Choque térmico vs electroporación

He estado transformando E. coli mediante choque térmico para insertar oligonucleótidos (alrededor de 50 nt); sin embargo, ninguno de mis experimentos ha dado resultados positivos hasta ahora. Comienzo a cuestionar la eficiencia de la transformación química, especialmente para fragmentos cortos de ADN. ¿Existe una diferencia tan notable entre la transformación química y la electro?

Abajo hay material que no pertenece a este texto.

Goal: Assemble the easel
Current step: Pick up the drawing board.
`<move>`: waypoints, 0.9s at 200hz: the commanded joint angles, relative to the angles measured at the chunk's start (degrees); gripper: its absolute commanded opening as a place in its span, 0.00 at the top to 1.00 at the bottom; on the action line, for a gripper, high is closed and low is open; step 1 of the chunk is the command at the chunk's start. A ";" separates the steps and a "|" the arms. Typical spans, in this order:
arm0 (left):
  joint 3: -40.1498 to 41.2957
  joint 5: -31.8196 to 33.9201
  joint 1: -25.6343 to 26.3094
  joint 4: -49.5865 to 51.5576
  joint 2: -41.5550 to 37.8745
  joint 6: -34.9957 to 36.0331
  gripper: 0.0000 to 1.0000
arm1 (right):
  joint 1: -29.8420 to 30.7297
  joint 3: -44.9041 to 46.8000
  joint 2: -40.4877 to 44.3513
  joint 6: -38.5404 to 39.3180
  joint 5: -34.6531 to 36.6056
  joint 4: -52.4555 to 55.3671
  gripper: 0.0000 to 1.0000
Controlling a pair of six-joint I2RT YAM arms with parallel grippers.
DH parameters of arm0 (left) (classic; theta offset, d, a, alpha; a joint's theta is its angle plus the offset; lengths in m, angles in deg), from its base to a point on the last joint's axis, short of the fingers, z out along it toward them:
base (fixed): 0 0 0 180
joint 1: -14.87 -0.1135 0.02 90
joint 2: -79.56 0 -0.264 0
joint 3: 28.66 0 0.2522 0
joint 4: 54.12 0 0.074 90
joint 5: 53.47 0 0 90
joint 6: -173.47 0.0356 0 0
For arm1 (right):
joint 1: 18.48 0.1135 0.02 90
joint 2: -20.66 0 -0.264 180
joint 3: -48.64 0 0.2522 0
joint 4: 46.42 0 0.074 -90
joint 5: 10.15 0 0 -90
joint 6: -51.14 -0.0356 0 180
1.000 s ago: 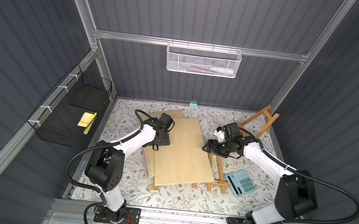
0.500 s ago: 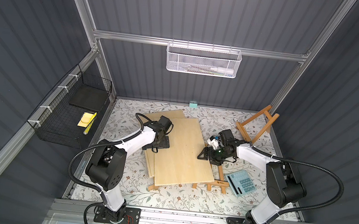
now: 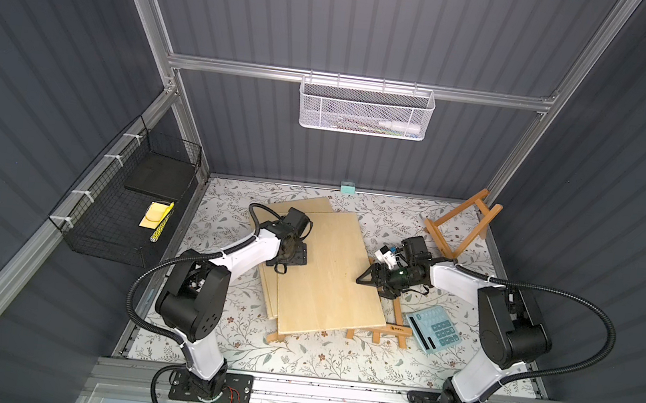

EDITAR: Estoy comprobando la expansión de la matriz CRISPR, por lo que mis oligos tienen una estructura y una longitud de protoespaciador. Estoy usando células BL21 (DE3) que tienen un T7 inducible por IPTG que primero estoy transformando con un plásmido Cas1-Cas2. Luego, induzco las células para que expresen esas proteínas, las hago competentes y luego las transformo una vez más, pero con los oligos y un plásmido eGFP (para algún tipo de selección). Para comprobar si hay resultados positivos, estoy amplificando la unión líder-repetida de la matriz CRISPR y comparo su longitud (mediante electroforesis) con una matriz habitual que no tiene integrandos.

¿Cómo haces tu transformación química? ¿Haces tú mismo las células? ¿Tienes un control positivo?
Sí, yo mismo hago que las células sean competentes. Tengo un control de plásmido para la selección de antibióticos que, por otro lado, se transforma con éxito.
En alusión a la respuesta de Damir a continuación, ¿cómo está dando resultados positivos? Un plásmido con un gen de resistencia a los antibióticos es fácil de analizar. Pero los oligos de 50 nucleótidos no llevarán un gen informador útil.
Al transformar, inserto alrededor de 30 veces más oligonucleótidos (como mol) que plásmido, suponiendo que si el plásmido ha entrado en la célula, la probabilidad de que también hayan entrado algunos oligonucleótidos es mayor. De hecho, sigue siendo bastante suerte, pero probar cientos de colonias y obtener 0 resultados me hace creer que algo anda mal. Por cierto, estoy comprobando la expansión de la matriz CRISPR, así que para probar los resultados positivos, estoy comparando la longitud del amplicón (que es la unión líder-repetida) mediante electroforesis y después de eso, haré algunas digestiones para confirmar la presencia de mis oligos.

Respuestas (1)

¿Cómo se detecta una transfección potencialmente positiva? Los fragmentos cortos pueden tener estructuras teriarias adecuadas que pueden hacer que se comporten de manera diferente a lo que cabría esperar. Además, el ADN y el ARN no circulares se degradan mucho más rápido en la mayoría de las células si faltan las señales correctas de la cabeza o la cola.

A su pregunta: la electroporación pulsada con bacterias bien preparadas (estado, tampón,...) suele ser 5-100 veces más eficiente que las bacterias químicamente competentes.

Ver mi respuesta arriba. En cuanto a la degradación de oligo (por endonucleasas por ejemplo), debo mencionar que antes de transformar, induzco la expresión de las proteínas necesarias para la etapa de adaptación CRISR.